Although in-situ synthesis, i.e. production of the biomaterial directly on the substrate, is quicker than printing hundreds of thousands of spots, only relatively short molecules can be synthesised and a high level of impurities might be present. Using a different technique might be the sought-after solution: how about copying the molecules from the original, i.e. the genomic DNA of a cell, rather than synthesising them in a time-consuming process?
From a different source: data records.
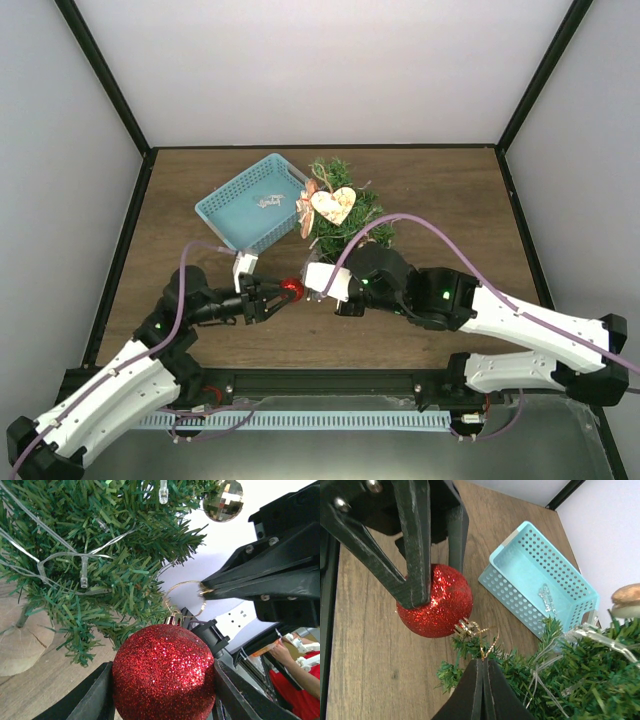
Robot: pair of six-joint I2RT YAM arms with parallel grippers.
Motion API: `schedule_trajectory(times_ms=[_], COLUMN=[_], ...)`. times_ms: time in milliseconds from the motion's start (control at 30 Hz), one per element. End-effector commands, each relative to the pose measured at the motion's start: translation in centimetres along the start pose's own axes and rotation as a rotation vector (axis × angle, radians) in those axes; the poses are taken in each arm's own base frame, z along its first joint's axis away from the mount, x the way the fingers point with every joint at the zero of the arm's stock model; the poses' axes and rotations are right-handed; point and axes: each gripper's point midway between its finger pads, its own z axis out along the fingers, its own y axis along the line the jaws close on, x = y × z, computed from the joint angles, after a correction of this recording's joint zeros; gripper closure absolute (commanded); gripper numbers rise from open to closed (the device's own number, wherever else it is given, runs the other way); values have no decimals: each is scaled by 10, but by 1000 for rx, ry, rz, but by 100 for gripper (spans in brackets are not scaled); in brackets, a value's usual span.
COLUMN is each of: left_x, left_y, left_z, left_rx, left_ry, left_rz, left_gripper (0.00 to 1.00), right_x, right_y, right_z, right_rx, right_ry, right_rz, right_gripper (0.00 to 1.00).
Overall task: Decorate the small christmas tree
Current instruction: Hang the decoration item on the Christmas tree.
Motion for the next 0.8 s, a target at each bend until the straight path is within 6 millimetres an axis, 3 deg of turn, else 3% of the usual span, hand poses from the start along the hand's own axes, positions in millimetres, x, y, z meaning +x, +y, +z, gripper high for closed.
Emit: schedule_trajectory(times_ms=[0,333,767], left_x=[-7,0,4], left_y=[-5,-1,4], left_z=[2,8,13], left_rx=[26,29,26], left_ry=[-28,8,39], left_rz=[60,82,96], left_gripper=[63,63,63], right_x=[0,-3,16], right_y=[-10,-27,-23], right_z=[0,-7,-3], right_rx=[42,120,108], right_ry=[43,54,141], right_rz=[-30,-81,-133], right_gripper=[99,99,99])
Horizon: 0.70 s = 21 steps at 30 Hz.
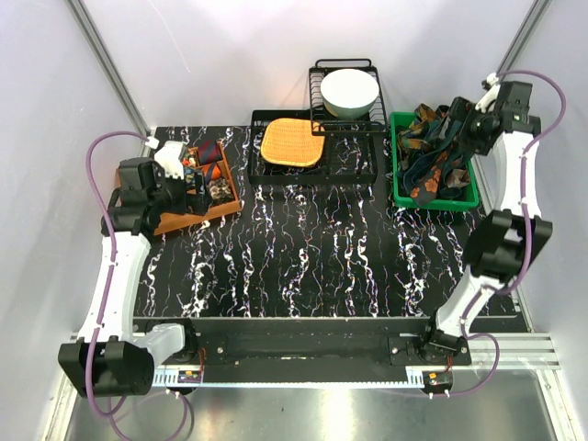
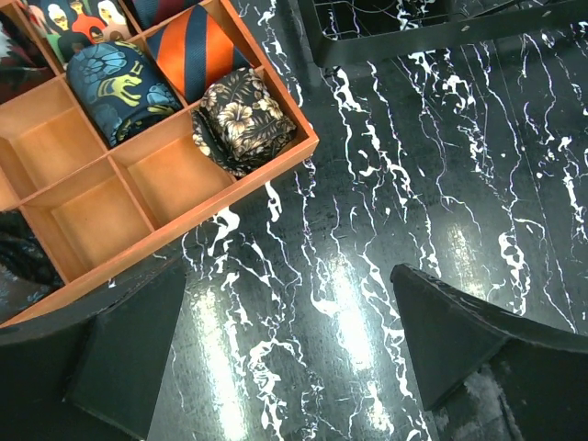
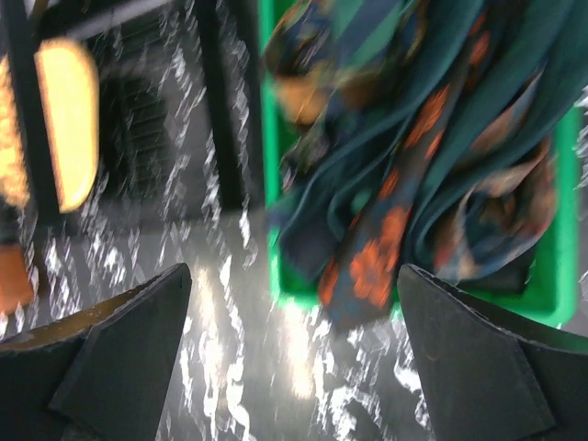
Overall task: Roll the ties
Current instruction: Pick up the tie from the bin.
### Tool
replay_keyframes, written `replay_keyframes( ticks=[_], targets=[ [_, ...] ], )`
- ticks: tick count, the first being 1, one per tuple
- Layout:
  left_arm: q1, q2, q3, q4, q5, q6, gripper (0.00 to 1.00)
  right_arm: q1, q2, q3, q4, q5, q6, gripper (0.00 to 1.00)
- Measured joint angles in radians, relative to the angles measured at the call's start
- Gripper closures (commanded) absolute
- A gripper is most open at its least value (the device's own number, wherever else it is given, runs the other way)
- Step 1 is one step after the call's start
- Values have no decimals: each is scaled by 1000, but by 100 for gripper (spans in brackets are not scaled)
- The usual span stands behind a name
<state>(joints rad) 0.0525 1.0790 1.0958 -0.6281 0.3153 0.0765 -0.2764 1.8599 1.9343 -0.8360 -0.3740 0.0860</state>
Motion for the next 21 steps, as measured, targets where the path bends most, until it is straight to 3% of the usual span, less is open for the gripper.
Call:
replay_keyframes(
  ticks=[9,16,21],
  targets=[
    [0,28,0,37,14,-16,1,-2,261,274,27,76,86,0],
    [0,56,0,55,15,-25,1,-9,407,383,38,145,125,21],
    [0,71,0,56,14,-26,1,-26,461,399,57,157,145,23]
  ],
)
Günter Roth’s idea is a rather unconventional one, at least from a biological perspective: DNA, RNA and proteins are not synthesised de novo, but copied onto a slide. Roth is a systems biologist with two diploma degrees, one in biochemistry and one in physics, and is interested in biological as well as technical details. “Our ultimate goal is to develop a device that works like a Xeroxing machine for microarrays that is able to copy DNA into DNA, RNA or protein, simply by pressing a button.” Pure fiction? Not really. The first prototypes have been produced and Roth and his colleagues have already been able to copy DNA into DNA. “We can also copy DNA into proteins,” said Roth explaining that their microarray copier is based on the knowledge that dividing cells replicate their DNA, thereby creating two identical copies from one original DNA molecule, and that growing cells make an RNA copy of a DNA molecule and synthesise a protein from the information contained in an RNA molecule. While a Xeroxing machine works with cyan, magenta and yellow ink, Roth’s microarray copier works with enzyme mixtures for DNA, RNA and proteins. The Hans L. Merkle Foundation, which funds the development of high-potential and high-risk technologies and innovations, has also supported the development of the microarray copier.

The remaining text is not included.